What lines of the material below hold the string "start"? Copy them out.

»»

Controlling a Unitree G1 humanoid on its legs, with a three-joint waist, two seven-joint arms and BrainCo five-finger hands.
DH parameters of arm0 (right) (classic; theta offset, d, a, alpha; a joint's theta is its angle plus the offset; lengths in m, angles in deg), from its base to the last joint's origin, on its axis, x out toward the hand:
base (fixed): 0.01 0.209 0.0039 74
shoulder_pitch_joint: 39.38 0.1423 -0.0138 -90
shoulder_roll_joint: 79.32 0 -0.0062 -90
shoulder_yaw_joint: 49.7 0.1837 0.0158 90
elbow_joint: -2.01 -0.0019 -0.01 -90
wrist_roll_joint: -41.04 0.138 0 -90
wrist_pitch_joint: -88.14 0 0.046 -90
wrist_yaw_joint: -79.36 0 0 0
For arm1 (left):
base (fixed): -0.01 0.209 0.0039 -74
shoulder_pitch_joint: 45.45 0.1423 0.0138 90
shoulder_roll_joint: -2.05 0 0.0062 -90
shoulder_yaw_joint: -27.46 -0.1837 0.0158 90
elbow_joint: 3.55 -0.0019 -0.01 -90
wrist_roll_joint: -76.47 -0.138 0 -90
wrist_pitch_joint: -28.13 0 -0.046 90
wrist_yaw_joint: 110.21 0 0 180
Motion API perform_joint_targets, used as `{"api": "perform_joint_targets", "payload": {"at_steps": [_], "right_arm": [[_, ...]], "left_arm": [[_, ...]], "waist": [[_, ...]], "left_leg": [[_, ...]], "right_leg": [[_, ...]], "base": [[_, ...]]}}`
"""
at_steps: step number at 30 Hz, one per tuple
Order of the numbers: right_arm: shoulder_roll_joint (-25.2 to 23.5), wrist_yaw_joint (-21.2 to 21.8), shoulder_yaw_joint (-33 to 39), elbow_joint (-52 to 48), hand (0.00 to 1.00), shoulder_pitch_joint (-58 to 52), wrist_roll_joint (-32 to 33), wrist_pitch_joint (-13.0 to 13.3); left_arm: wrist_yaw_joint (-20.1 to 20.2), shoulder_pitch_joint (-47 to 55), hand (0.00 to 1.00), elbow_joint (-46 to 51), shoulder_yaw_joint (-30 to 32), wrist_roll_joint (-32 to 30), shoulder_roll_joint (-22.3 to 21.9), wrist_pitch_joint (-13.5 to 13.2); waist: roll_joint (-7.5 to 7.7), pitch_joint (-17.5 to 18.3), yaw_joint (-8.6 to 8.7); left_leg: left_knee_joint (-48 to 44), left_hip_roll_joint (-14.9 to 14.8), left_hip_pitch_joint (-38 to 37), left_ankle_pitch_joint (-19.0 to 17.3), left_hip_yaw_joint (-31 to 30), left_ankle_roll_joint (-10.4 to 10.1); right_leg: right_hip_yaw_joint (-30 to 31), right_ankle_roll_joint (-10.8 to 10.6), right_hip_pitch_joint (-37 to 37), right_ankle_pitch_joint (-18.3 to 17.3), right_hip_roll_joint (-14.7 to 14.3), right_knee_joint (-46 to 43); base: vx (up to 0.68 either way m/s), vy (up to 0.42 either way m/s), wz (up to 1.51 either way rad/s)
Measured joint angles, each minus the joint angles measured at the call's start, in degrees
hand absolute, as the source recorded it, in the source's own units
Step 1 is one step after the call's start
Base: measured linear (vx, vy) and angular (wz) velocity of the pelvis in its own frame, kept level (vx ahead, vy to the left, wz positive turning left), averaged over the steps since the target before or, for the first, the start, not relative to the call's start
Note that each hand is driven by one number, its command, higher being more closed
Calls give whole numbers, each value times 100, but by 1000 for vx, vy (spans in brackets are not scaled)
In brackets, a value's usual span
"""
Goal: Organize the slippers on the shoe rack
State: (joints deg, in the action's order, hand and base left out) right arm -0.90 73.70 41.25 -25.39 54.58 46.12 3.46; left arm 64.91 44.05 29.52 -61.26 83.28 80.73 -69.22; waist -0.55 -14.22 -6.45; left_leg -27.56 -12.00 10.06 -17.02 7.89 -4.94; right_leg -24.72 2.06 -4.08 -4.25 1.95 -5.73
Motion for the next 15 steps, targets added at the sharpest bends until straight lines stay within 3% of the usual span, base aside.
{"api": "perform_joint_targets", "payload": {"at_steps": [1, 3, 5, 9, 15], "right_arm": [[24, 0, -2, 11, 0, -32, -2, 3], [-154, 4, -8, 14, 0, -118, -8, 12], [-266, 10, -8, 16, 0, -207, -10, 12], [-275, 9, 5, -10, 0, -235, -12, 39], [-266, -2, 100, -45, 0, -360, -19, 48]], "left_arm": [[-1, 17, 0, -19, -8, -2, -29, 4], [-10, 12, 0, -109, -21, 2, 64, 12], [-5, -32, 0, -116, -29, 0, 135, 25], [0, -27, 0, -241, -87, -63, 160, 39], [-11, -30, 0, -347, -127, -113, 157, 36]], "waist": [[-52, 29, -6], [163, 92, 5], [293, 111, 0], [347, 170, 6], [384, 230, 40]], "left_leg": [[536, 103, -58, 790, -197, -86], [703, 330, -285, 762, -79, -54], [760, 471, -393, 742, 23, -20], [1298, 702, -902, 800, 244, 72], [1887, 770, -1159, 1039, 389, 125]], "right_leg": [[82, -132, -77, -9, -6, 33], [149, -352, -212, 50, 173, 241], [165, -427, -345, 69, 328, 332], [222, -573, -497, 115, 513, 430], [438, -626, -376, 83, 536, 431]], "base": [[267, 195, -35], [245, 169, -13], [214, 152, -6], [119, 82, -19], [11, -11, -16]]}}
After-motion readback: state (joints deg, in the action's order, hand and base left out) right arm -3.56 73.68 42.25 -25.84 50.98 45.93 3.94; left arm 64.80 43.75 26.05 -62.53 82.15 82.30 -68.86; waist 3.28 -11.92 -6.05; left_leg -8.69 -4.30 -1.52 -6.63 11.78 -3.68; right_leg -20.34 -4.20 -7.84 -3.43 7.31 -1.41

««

[Answer section]
Measured joint angles, each minus the joint angles measured at the call's start, in degrees
Step 1 is one step after the call's start
Base: measured linear (vx, vy) and angular (wz) velocity of the pelvis in its own frame, kept level (vx ahead, vy to the left, wz positive turning left), averaged over the steps since the target before or, for the first, the start, not relative to the call's start

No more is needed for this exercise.